Top of Exercise data

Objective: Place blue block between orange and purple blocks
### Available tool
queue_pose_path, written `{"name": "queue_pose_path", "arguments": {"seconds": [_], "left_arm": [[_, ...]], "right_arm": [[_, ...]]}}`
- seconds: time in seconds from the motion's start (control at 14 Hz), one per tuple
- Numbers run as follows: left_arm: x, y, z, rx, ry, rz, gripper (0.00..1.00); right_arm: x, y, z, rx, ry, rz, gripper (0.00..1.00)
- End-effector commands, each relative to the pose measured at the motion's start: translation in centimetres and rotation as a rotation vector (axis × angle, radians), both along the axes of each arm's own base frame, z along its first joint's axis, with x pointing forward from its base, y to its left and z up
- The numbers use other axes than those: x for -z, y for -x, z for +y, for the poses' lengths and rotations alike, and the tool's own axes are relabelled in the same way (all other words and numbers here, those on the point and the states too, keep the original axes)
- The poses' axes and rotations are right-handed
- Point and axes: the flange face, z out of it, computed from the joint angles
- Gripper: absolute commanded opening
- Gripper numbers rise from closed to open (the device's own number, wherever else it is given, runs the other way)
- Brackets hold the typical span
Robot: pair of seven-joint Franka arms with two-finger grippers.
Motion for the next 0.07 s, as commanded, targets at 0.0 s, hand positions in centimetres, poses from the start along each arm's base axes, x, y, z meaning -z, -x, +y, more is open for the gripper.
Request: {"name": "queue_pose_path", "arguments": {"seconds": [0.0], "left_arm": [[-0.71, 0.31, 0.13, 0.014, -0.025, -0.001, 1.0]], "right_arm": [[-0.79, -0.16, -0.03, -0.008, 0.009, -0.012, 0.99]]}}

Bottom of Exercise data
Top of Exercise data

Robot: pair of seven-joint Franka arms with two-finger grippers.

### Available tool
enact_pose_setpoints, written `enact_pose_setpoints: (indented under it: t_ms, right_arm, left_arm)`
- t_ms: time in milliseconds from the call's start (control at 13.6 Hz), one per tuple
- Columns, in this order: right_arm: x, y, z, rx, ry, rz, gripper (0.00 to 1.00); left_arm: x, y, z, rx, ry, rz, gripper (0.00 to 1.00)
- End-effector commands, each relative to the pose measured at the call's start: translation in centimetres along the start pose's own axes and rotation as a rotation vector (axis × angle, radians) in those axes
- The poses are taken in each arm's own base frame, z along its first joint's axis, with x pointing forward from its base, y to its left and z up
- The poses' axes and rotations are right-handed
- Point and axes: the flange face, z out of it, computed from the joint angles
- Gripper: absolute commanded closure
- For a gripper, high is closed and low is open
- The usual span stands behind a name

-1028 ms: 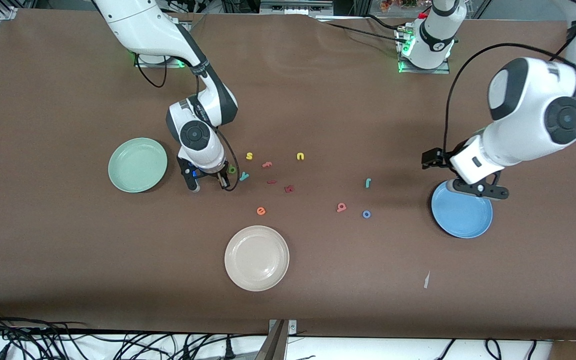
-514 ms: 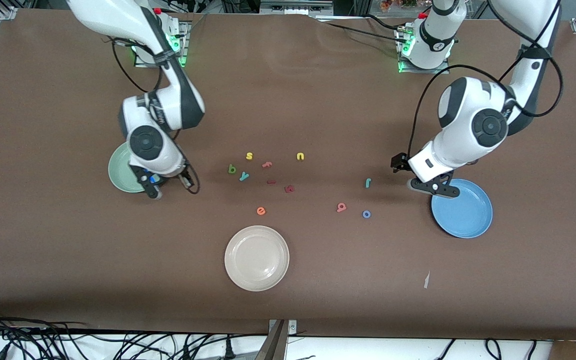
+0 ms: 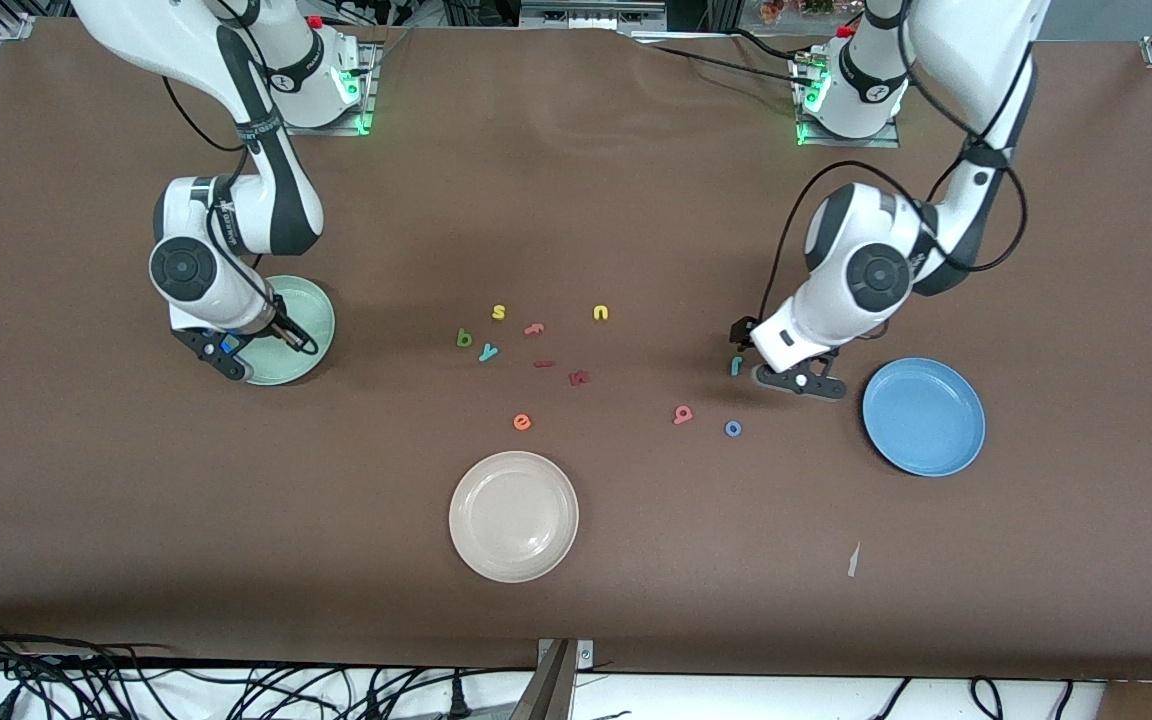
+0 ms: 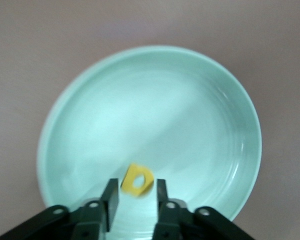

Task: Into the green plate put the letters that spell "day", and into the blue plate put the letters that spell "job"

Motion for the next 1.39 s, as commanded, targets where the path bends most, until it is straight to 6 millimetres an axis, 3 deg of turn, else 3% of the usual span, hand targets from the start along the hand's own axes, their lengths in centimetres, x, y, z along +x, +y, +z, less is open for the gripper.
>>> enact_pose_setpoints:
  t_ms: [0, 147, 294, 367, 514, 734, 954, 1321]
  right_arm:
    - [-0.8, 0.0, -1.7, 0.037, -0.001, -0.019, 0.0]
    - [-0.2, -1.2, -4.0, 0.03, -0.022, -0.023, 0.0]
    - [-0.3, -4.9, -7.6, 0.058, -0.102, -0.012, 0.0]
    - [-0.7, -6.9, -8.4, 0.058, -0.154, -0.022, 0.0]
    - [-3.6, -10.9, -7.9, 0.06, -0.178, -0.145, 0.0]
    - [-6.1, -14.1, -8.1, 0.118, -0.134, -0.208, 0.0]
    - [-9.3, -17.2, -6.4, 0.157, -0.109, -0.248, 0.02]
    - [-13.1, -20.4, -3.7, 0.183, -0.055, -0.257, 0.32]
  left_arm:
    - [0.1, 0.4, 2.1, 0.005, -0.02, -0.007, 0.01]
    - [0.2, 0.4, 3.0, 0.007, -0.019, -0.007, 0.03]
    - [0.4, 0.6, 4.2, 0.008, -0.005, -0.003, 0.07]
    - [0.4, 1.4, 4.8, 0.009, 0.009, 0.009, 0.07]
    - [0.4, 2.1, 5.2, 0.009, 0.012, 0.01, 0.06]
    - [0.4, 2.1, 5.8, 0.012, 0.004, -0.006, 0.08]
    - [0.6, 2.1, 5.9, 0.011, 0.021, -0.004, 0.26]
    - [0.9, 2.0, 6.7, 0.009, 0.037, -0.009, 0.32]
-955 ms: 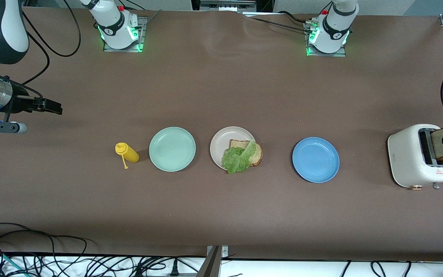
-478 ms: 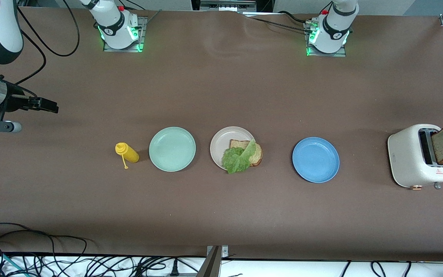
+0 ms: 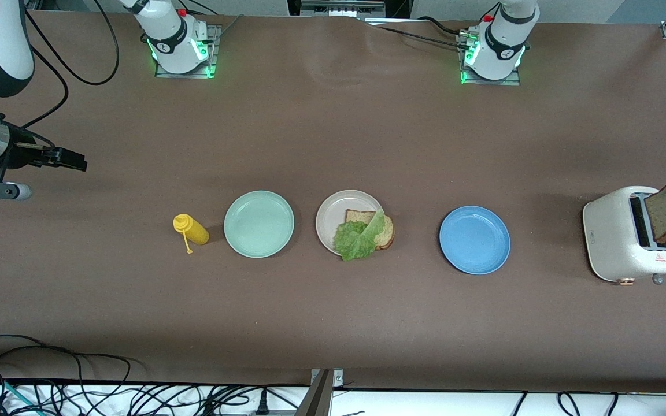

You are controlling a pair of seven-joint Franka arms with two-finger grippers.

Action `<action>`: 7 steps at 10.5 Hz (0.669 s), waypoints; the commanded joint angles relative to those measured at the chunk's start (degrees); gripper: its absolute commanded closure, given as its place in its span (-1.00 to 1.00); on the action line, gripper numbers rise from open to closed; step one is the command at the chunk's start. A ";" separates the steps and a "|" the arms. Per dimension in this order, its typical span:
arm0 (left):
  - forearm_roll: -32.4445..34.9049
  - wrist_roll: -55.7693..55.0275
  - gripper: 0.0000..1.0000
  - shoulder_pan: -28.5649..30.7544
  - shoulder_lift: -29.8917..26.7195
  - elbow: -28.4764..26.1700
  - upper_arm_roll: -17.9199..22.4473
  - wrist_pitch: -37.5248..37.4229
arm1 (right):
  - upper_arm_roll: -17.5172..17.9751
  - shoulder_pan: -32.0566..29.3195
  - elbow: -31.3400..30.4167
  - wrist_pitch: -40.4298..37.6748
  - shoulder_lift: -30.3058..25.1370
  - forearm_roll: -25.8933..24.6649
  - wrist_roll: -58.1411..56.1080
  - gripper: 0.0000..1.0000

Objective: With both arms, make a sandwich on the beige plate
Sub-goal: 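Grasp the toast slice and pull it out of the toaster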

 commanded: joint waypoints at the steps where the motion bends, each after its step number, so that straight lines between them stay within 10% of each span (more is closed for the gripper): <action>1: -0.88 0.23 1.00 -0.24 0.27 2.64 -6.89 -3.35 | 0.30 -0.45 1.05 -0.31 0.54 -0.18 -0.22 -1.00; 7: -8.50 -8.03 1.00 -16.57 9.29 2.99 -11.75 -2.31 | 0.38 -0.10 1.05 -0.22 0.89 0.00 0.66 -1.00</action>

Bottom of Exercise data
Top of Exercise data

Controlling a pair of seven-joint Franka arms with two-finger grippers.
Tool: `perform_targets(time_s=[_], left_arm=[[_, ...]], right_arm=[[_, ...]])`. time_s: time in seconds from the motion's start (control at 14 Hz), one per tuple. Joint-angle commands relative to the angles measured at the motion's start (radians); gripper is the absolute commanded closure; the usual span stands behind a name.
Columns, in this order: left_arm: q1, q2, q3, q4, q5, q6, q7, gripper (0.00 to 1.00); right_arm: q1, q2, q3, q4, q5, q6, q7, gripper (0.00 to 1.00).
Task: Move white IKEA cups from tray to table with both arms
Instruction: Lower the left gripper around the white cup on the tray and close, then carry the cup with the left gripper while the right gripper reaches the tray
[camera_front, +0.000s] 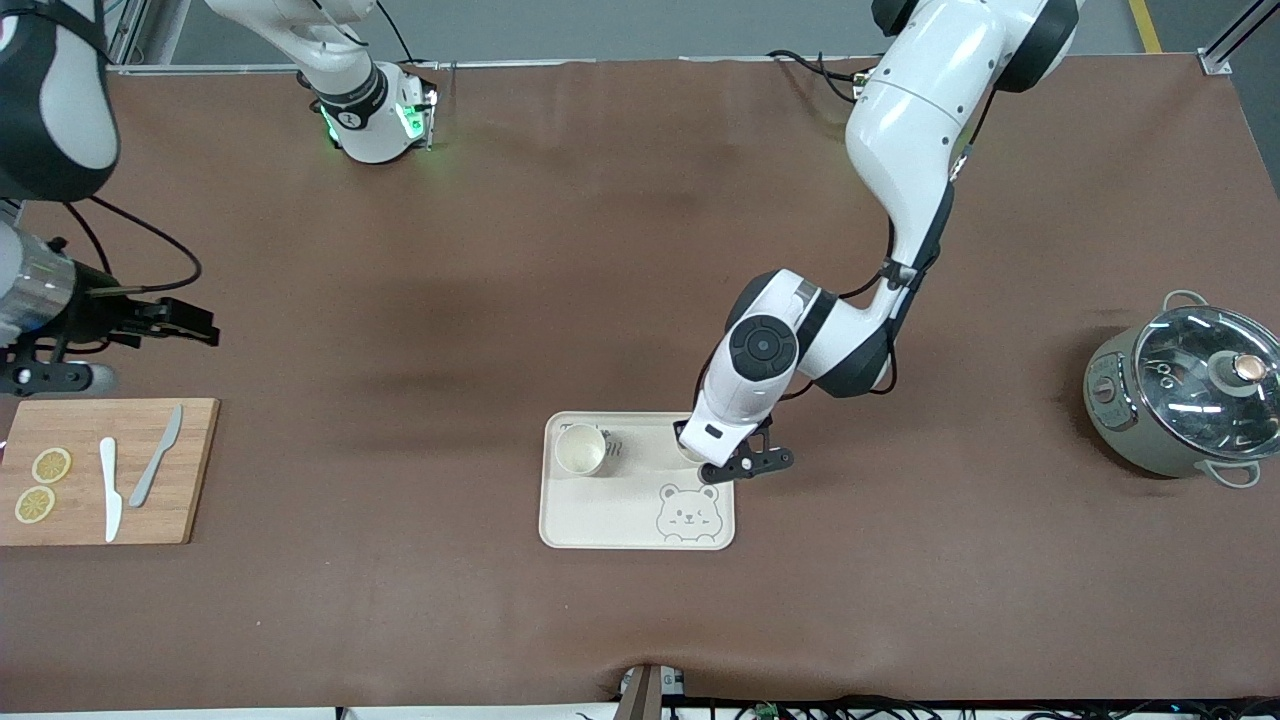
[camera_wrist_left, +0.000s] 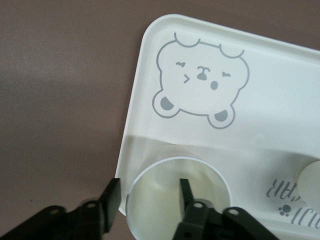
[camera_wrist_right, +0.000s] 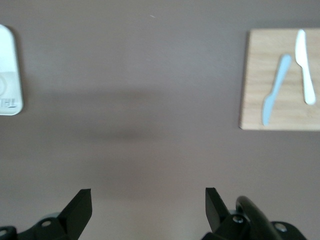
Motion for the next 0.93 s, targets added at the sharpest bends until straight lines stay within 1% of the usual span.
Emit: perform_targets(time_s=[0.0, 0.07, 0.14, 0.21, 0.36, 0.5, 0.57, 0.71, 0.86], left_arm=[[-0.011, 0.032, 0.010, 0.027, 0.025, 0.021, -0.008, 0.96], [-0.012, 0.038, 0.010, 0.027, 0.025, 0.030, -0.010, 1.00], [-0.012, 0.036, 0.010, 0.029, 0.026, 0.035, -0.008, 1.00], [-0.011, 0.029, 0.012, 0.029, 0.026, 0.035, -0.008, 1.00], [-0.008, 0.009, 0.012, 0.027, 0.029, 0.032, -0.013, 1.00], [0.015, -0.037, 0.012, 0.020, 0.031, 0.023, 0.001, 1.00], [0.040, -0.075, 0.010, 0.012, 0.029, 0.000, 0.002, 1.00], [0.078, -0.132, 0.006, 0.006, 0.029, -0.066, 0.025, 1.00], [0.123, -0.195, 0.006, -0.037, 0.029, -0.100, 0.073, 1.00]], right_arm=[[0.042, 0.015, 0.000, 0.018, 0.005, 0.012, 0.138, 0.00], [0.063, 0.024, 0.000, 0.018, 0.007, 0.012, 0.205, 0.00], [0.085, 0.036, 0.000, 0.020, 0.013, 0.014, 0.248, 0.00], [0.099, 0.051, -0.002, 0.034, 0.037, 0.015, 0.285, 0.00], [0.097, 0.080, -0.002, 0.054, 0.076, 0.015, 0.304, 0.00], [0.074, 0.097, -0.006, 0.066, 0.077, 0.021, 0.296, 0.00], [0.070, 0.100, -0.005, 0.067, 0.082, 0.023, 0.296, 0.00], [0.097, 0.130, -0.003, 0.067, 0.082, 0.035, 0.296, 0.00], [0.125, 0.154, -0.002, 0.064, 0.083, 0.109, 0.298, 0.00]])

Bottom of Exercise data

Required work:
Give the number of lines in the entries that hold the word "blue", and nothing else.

The completed task:
2